“Surely, surely!” exclaimed Diane hopelessly, “there is some mistake. There is so much that is utterly without light or coherence. So much—”
For the first time Ronador spoke.
“What,” said he sullenly to Philip, “would you have us do?”
“I would have you eliminate the secrecy, the infernal intrigue, the scheming to smother a fire that burned wilder for your efforts,” said Philip civilly. “I would have you face this thing squarely and investigate it link by link. I would have you abandon the damnable man-hunt that has sent one man to his death in a Florida swamp and goaded another to a reckless frenzy in which all things were possible. Themar is dead. That Granberry is alive is attributable solely to the fact that he was cleverer and keener than any of those who hounded him. But he has paid heavily for the secret he tried in a drunken moment to sell to Houdania.”
“I do not understand Carl’s part in it,” said Diane. “Nor can I see—”
But whatever it was that Diane could not see was not destined for immediate revealment. At the mention of Carl’s name by her niece, Aunt Agatha came unexpectedly into the limelight with a gurgle and fainted dead away. Her white affrighted face had been turned upon Ronador in fearful fascination since Diane had struck his arm. Whether or not she had comprehended any of the talk that followed is a matter of doubt.
When at last, after an interval of flurry and excitement in the camp, Aunt Agatha gasped, sat up again and stared wildly at the sympathetic line of faces about her, Ronador was gone. When or where he had gone, no one knew. Only Diane caught the whir of his motor on the road to the north.
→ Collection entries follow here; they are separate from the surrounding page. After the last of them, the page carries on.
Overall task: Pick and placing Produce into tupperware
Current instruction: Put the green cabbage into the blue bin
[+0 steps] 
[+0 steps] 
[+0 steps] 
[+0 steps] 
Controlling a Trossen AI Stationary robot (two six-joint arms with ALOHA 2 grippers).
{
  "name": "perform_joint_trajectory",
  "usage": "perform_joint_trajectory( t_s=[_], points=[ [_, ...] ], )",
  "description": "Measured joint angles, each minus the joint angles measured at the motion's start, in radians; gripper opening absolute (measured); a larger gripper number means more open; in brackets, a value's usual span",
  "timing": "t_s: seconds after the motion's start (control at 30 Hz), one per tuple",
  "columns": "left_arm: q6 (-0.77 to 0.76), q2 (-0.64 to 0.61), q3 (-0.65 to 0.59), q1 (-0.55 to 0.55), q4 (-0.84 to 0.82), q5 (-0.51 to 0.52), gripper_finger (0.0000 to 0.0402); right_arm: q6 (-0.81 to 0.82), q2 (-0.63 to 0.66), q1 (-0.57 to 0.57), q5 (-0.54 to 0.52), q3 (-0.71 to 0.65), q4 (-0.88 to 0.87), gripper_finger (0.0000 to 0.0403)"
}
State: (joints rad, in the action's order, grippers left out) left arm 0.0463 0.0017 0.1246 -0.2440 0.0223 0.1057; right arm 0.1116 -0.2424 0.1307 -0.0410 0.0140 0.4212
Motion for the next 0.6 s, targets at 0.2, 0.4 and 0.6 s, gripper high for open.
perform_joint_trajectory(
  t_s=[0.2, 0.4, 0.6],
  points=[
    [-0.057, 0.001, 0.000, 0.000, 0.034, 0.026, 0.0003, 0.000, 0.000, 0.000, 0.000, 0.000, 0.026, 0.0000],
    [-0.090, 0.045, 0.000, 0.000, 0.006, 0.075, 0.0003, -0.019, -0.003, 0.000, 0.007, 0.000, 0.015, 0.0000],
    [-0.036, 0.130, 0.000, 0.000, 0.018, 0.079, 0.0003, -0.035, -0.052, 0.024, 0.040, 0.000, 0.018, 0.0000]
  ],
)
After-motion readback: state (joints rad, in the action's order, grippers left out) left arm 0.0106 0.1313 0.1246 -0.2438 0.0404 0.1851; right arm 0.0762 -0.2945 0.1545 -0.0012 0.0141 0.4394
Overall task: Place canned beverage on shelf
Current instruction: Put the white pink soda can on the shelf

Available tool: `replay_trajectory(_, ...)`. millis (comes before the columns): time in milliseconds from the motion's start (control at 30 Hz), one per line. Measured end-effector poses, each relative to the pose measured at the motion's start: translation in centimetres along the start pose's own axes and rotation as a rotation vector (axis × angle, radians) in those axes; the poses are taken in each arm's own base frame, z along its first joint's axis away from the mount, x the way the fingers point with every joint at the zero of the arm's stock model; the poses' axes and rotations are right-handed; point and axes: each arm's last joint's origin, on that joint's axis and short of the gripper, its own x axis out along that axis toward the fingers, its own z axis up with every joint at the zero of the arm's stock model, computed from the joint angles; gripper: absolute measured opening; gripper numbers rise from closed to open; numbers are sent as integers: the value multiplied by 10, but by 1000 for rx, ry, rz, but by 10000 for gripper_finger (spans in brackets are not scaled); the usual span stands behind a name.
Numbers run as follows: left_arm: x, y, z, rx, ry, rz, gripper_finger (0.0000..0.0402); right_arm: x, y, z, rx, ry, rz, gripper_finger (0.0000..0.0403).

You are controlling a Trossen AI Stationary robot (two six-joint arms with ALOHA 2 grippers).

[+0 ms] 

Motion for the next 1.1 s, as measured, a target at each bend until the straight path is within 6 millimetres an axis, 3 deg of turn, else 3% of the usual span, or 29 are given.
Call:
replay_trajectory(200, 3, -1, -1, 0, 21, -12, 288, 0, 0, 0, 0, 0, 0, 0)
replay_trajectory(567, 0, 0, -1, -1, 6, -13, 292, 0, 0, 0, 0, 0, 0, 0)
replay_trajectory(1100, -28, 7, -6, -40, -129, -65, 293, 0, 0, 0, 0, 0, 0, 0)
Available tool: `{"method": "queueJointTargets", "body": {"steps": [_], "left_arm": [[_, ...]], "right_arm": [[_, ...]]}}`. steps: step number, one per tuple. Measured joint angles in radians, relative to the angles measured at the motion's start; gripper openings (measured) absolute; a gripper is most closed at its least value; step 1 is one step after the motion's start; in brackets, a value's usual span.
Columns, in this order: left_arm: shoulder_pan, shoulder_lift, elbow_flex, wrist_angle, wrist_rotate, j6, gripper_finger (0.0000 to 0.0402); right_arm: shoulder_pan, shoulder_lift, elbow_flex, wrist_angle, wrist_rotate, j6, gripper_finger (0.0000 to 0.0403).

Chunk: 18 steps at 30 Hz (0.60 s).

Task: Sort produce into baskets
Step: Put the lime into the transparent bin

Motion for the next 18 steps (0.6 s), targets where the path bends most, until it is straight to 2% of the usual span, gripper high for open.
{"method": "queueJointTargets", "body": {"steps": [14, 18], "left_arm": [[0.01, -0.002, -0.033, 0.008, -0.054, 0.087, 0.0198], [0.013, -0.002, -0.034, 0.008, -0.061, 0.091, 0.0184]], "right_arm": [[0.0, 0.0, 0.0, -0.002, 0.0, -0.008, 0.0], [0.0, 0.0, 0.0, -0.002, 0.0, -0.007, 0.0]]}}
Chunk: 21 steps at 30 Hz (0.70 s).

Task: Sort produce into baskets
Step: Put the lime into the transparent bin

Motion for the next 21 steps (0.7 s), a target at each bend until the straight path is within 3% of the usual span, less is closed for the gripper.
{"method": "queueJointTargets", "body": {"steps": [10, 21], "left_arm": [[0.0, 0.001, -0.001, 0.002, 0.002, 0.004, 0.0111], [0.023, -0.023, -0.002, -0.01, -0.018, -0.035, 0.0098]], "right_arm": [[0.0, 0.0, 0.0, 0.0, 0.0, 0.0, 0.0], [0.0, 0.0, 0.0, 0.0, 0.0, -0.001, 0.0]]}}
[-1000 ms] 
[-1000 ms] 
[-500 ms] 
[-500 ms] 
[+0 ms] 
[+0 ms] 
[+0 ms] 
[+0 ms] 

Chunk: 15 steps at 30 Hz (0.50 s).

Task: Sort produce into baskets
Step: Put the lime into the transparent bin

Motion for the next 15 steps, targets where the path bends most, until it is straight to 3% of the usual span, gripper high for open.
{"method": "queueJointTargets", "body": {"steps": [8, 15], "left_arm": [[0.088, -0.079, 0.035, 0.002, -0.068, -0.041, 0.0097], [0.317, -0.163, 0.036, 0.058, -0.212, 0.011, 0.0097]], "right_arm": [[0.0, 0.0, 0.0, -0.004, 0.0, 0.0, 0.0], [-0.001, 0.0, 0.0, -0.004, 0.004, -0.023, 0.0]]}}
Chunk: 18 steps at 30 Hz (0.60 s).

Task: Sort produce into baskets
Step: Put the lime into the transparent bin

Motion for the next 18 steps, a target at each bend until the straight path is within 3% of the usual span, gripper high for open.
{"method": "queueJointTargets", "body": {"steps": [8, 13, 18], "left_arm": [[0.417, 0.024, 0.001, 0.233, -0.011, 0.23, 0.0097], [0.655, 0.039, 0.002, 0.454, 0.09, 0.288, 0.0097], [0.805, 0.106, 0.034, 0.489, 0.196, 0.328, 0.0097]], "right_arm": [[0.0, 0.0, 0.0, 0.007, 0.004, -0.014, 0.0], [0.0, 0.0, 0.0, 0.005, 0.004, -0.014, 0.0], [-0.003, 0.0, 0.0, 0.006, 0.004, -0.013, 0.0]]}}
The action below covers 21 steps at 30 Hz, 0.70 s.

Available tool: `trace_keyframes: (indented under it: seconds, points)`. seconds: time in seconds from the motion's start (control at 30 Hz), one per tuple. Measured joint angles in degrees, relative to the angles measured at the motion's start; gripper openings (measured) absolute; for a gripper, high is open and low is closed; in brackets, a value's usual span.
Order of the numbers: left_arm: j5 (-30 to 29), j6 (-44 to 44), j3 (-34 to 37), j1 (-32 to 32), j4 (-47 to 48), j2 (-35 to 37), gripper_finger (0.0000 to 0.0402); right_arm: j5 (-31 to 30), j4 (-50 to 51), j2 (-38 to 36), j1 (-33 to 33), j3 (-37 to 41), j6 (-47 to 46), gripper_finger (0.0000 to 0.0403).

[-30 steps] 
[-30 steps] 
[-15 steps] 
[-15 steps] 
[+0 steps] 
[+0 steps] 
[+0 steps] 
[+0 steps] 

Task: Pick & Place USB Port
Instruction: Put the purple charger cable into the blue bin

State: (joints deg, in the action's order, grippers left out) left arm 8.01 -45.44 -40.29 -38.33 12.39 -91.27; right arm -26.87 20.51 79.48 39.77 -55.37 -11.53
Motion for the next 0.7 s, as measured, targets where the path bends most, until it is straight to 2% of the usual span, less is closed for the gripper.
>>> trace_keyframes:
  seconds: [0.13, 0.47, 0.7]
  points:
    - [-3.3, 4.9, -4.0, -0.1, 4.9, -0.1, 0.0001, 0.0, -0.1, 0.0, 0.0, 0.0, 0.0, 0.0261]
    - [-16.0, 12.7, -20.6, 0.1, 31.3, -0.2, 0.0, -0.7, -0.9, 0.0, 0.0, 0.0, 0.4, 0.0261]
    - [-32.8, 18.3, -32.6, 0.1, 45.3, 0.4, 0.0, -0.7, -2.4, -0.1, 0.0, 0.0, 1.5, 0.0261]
“It is better so,” said Tregar compassionately. “Though his love began in treachery, Miss Westfall, and drove him through the mire, it was, I think, genuine. A man may not see his hopes take wing with comfort. And Ronador’s life has not been of the happiest.”
“Excellency,” said Philip who had been wandering restlessly about among the trees, “I know that you are but an indifferent gypsy, and strongly averse to baked potatoes, but such as it is, let me extend to you the hospitality of my camp. Doubtless Miss Westfall will dispatch Johnny for your motorcycle.”
The Baron accepted.
“There is one thing more, Miss Westfall,” he added as they were leaving. “Frankness is such a refreshing experience for me, that I must drink of the fount again. Days back, a headstrong young secretary of mine of considerable nerve and independence and—er—intermittent disrespect for his chief—–having come to grief through a knife of Themar’s intended for another—refused, with a habit of infernal politeness he has which I find most maddening, refused, mademoiselle, to execute a certain little commission of mine because he quixotically fancied it savored of spying!”
“Tregar!” said Philip with an indignant flush. And added with an uncomfortable conviction of disrespect, “Er—Excellency!”